Shirley had a perfectly logical explanation. On a lark, according to her, she’d worn St. Pierre’s jock strap to her pole dancing class that morning. It was an amusing substitute for a G-string, she said. The instructor and other participants went into hysterics. They thought it was hilarious. The fact it belonged to one of the best hockey players in the world added extra spice to the gambit.
St. Pierre was not amused. One-half skeptical about the veracity of this tale and one-half annoyed about his private and personal property being trotted out in such a public way, he wouldn’t let go of his anger. Peg quietly backed out of the apartment. She could hear the two of them shouting even after she closed the front door and scurried down the hall to her own abode.
Beige appreciated the insight into the private lives of the two high-profile individuals. But was he really supposed to consider that harm came to Shirley over an argument about a jock strap? There are things one can develop a sentimental attachment to, but a jock strap? On the other hand, who knew what went on in the mind of a star hockey player? A number of them were said to have mighty strange superstitions. “Don’t touch my jock strap” might be St. Pierre’s.
The jock strap argument had occurred on Sunday afternoon. It was Wednesday by the time Beige got around to his interview with Peg. The rest of the morning led nowhere and Beige returned to his precinct office. Web traffic and the airwaves were abuzz with speculation about what had happened to Shirley. St. Pierre’s whereabouts were also a matter of intense conjecture.
That’s when the phone call came that would soon take Beige on a northern adventure and alter his notion of normalcy. The caller was an informant, a former Leaf’s fan upset with St. Pierre’s defection to a team in the United States, who reported the left winger had recently returned to his home town of Frostbite on the shores of James Bay, where Ontario meets Nunavut. This chromite mining community, replete with generations of hard-scrabble men, has a praise-worthy history of producing some of the NHL’s toughest and longest-lasting hockey players.
After some prodding by his commander, Beige hopped a plane the next day for Sudbury, then drove a rented car as far north as geese can fly. Thursday evening around 8 p.m., Beige walked into the drinking lounge of the Palace Hotel in downtown Frostbite. The other patrons of the watering hole had rarely seen a sight quite like Beige.

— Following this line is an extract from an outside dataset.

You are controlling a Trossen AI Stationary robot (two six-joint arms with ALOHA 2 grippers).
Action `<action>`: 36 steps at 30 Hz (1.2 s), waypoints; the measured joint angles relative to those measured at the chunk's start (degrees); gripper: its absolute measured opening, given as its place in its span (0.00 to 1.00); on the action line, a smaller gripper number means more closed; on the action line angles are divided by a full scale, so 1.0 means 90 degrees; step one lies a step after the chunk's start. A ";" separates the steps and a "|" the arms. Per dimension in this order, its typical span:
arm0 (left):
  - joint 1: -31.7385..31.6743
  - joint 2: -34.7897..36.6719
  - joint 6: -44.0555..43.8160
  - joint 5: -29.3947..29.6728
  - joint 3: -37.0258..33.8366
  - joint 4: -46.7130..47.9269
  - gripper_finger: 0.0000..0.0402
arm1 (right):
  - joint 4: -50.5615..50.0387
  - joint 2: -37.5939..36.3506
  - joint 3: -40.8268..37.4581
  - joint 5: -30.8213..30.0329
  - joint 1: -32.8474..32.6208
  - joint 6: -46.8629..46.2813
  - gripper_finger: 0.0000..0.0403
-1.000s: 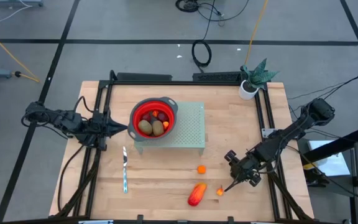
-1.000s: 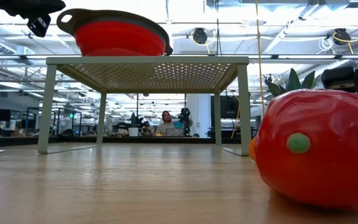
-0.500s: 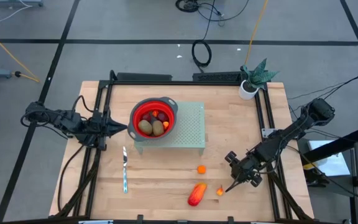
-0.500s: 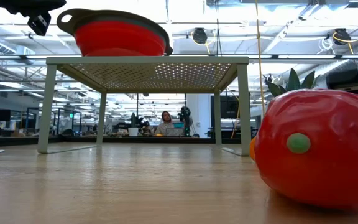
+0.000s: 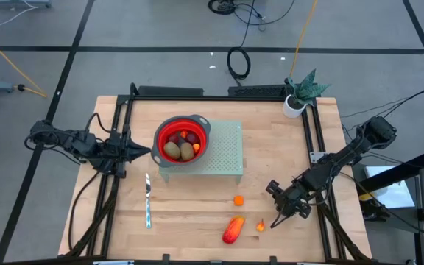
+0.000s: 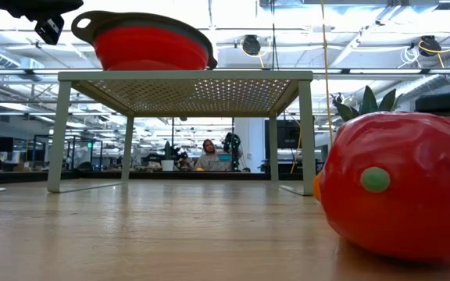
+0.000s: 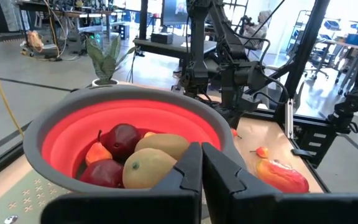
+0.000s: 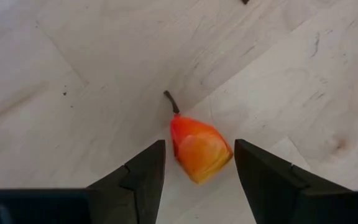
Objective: Pick & Place Fruit
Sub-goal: Put the right peach into the strainer bowl on the shelf
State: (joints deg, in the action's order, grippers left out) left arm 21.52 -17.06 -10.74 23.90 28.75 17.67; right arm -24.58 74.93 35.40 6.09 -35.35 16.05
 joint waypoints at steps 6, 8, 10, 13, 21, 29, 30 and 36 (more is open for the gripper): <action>0.0000 0.0000 0.0002 0.0002 0.0000 0.0001 0.02 | 0.0026 0.0000 -0.0010 0.0002 0.0000 0.0037 0.43; 0.0000 0.0000 0.0005 0.0002 0.0000 0.0001 0.01 | 0.0134 0.0000 -0.0077 0.0004 0.0000 0.0073 0.41; 0.0000 0.0000 0.0015 0.0002 0.0000 0.0000 0.00 | 0.0319 0.0000 -0.0195 0.0004 0.0000 0.0080 0.39; 0.0000 0.0000 0.0010 0.0002 0.0000 0.0000 0.02 | 0.0500 0.0000 -0.0257 0.0001 0.0000 0.0082 0.36; 0.0000 -0.0002 0.0007 0.0002 0.0000 -0.0138 0.01 | 0.0493 0.0000 -0.0257 0.0000 0.0000 0.0081 0.32; -0.0002 -0.0002 -0.0005 0.0002 0.0000 -0.0175 0.03 | 0.0622 0.0000 -0.0257 -0.0003 0.0000 -0.0554 0.32; 0.0000 -0.0002 -0.0005 0.0002 0.0000 -0.0175 0.03 | 0.0651 0.0000 -0.0240 -0.0003 0.0000 -0.0621 0.32; 0.0000 -0.0002 -0.0002 0.0002 0.0000 -0.0180 0.01 | 0.0657 -0.0001 0.0174 -0.0027 0.0000 -0.0874 0.32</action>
State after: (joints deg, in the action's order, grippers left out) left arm 21.52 -17.08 -10.76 23.92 28.75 16.05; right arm -18.66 74.93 36.96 5.85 -35.35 8.19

Beige was a brilliant detective, but he had his eccentricities. Some of them were physical. He was slightly balding, wore horn-rimmed glasses and barely met the height requirement that was in place when he joined the force. He dressed in vested suits that hid a bit of a bulge and in no way did he look the part of a crack homicide investigator. His bemused expression lent him an unfocused air that fooled many a bad guy into dropping his or her guard, leading to an arrest.
But it was Beige’s secret
weapon that was his most effective tool. It was secret in the sense few could guess at its full purpose, but the actual object was always in plain sight. Beige’s frustration with keeping track of notes during his inquiries had led to a simple solution. Years ago, he started carrying around the most pertinent items pertaining to his cases in a white plastic recycling bin. That’s where he kept all his files, his notes and his character studies.